Established in 2021, the Punjab Registers project has so far identified more than 20,000 additional names for commemoration. The registers, preserved at the Lahore Museum in Pakistan for more than a century, have proved crucial to the research.

Major Jay Singh-Sohal OBE VR, trustee of the Commonwealth War Graves Foundation and a long-term adviser to the CWGC, said the development was significant for descendants and for all who cared about the Indian Army's contribution during the First World War.

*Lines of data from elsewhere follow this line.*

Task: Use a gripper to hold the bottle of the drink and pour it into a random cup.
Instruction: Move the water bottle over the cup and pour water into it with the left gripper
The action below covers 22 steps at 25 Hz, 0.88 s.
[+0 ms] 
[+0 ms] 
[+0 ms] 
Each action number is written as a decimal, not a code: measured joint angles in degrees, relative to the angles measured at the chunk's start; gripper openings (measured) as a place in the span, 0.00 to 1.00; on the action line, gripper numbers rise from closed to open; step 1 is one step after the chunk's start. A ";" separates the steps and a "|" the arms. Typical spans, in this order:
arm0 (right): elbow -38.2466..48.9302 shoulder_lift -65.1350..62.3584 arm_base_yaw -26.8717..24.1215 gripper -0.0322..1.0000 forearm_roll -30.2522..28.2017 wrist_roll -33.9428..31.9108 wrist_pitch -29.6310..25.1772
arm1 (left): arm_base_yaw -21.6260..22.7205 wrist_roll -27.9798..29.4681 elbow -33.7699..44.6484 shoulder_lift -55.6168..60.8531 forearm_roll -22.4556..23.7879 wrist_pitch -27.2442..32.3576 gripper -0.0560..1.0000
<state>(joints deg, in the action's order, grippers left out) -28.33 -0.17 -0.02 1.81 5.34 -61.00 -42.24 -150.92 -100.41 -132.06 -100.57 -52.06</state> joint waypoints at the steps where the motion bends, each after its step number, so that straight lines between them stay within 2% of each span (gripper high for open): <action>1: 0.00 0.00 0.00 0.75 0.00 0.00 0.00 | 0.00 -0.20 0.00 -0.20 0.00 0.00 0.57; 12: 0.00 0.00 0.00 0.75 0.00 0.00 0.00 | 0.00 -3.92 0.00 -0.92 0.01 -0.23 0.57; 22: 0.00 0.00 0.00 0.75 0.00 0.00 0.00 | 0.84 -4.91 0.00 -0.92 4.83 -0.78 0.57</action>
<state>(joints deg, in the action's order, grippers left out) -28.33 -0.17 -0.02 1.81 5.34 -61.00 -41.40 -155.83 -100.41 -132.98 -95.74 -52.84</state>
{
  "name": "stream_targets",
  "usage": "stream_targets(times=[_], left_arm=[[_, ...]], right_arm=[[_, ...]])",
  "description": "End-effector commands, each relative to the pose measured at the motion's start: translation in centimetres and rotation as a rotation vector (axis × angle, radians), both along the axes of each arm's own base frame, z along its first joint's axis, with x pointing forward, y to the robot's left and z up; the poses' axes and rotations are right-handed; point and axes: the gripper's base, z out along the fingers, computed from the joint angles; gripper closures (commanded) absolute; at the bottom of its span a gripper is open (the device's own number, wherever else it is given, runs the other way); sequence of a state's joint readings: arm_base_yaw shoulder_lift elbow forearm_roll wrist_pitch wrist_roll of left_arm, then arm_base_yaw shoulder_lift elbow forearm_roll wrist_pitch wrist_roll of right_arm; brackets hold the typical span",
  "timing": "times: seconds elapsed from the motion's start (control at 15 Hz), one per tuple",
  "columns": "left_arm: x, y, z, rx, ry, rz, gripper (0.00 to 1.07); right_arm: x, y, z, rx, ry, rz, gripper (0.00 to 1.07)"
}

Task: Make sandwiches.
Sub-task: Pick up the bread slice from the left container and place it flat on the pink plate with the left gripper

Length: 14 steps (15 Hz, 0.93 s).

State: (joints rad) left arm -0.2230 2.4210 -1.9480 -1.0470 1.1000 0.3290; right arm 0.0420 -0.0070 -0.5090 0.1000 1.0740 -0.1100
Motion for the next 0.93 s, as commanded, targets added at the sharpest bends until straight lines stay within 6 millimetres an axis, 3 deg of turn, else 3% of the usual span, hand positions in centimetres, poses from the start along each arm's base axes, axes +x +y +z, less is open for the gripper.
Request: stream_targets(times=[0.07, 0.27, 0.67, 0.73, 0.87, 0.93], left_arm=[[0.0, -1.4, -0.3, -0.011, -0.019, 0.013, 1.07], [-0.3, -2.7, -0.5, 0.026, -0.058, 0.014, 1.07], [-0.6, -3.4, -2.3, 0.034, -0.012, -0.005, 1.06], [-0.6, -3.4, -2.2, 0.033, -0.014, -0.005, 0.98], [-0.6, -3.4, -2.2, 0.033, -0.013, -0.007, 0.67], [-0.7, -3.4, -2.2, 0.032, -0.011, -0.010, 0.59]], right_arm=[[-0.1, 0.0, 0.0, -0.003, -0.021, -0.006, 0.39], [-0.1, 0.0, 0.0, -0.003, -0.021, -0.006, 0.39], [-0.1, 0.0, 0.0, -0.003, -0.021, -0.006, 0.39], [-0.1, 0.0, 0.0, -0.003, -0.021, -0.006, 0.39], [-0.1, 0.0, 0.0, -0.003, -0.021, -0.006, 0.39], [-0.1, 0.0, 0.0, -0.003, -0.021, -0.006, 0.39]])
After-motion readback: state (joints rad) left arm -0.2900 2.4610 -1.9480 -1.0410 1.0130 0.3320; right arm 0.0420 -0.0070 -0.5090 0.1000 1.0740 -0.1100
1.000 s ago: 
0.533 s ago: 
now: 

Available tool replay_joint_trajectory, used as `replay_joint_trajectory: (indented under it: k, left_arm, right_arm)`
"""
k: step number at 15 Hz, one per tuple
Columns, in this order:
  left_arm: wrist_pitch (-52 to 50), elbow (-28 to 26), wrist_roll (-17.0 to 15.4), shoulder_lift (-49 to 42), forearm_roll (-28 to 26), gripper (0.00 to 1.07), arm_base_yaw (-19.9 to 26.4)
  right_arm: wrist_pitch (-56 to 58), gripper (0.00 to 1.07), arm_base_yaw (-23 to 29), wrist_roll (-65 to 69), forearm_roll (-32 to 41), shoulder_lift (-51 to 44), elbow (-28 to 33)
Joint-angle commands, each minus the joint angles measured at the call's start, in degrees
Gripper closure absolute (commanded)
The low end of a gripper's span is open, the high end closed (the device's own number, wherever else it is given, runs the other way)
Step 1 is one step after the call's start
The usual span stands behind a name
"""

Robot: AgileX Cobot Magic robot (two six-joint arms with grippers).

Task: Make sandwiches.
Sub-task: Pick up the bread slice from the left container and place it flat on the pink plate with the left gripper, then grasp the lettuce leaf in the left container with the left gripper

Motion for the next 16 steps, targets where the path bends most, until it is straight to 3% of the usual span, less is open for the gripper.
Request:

He told Eastern Eye: "For more than a century, the contribution and sacrifice of these men was missing from the official record. Many came from communities such as my ancestral town, with deep traditions of service, be they Sikh, Muslim, Hindu or Christian from pre-partition Punjab.

"These soldiers are now part of the permanent record, and families can finally see their service properly recognised. Their story can now be remembered with pride."

Among the families affected was that of Dr Inder Singh Palahey, a dentist from Leicester, who spent years searching for information about his great-grandfather, Kesar Singh. Through the Registers, he has now learned details of his ancestor's village, regiment and service.

According to him, the discovery had taken his family's story from hearsay to established fact, and knowing his great-grandfather would now be remembered meant everything to the family.

Manjinder Nagra, the first Sikh to represent England in rugby, discovered through the project that her maternal great-grandfather, Jagat Singh, had never been properly commemorated.

She said she had not expected to receive such momentous news when she attended the annual Chattri Memorial Service in Brighton, held in honour of soldiers from undivided India who died during the First World War.

Nagra said, "Learning that my maternal great-grandfather will now be officially recognised on the CWGC casualty database was incredibly moving and overwhelming. To know that his service and sacrifice are finally being properly acknowledged means so much to our family over 100 years on. After all these years, he is finally being given the honour, dignity and remembrance he always deserved."

Other newly commemorated soldiers include Sepoy Hazari, a Hindu soldier from Gannaur in Rohtak, Haryana, who died at home during the influenza pandemic in June 1919, and brothers Chanun and Mohd Jawan of Narar in Rawalpindi, Pakistan, whose brother Sepoy Punnu Khan had previously been commemorated after his death during the Mesopotamia campaign in 1917.

More than 1.4 million men from the Indian Army served on all major fronts during the First World War, with around half a million recruited from Punjab. Research led by the CWGC's official historian, Dr George Hay, found that most of the missing casualties were men who died in non-operational zones within India during the war and were therefore excluded from formal commemoration under the historical ruling.

He said, "Adding these 9,909 Indian Army servicemen to our records is about more than record-keeping. It is about ensuring all those who died in service in the First World War receive the recognition they deserve, and ensuring the global reality of that conflict is properly reflected in commemoration."

George Williams, a History PhD student at the University of Greenwich supported by a CWGC scholarship, led the identification of nearly 16,000 casualties listed in the Registers, working with a team of volunteers, including undergraduate students.

Amandeep Madra, chair of the UK Punjab Heritage Association, said the men had never been commemorated not because they had failed to serve, but because a decision taken a century ago had excluded their sacrifice from the record. He said putting this right meant giving families around the world their history back.

CWGC director general Claire Horton CBE called the project a landmark moment in the Commission's mission, adding that the recovery of these names helped restore missing chapters in family and world histories.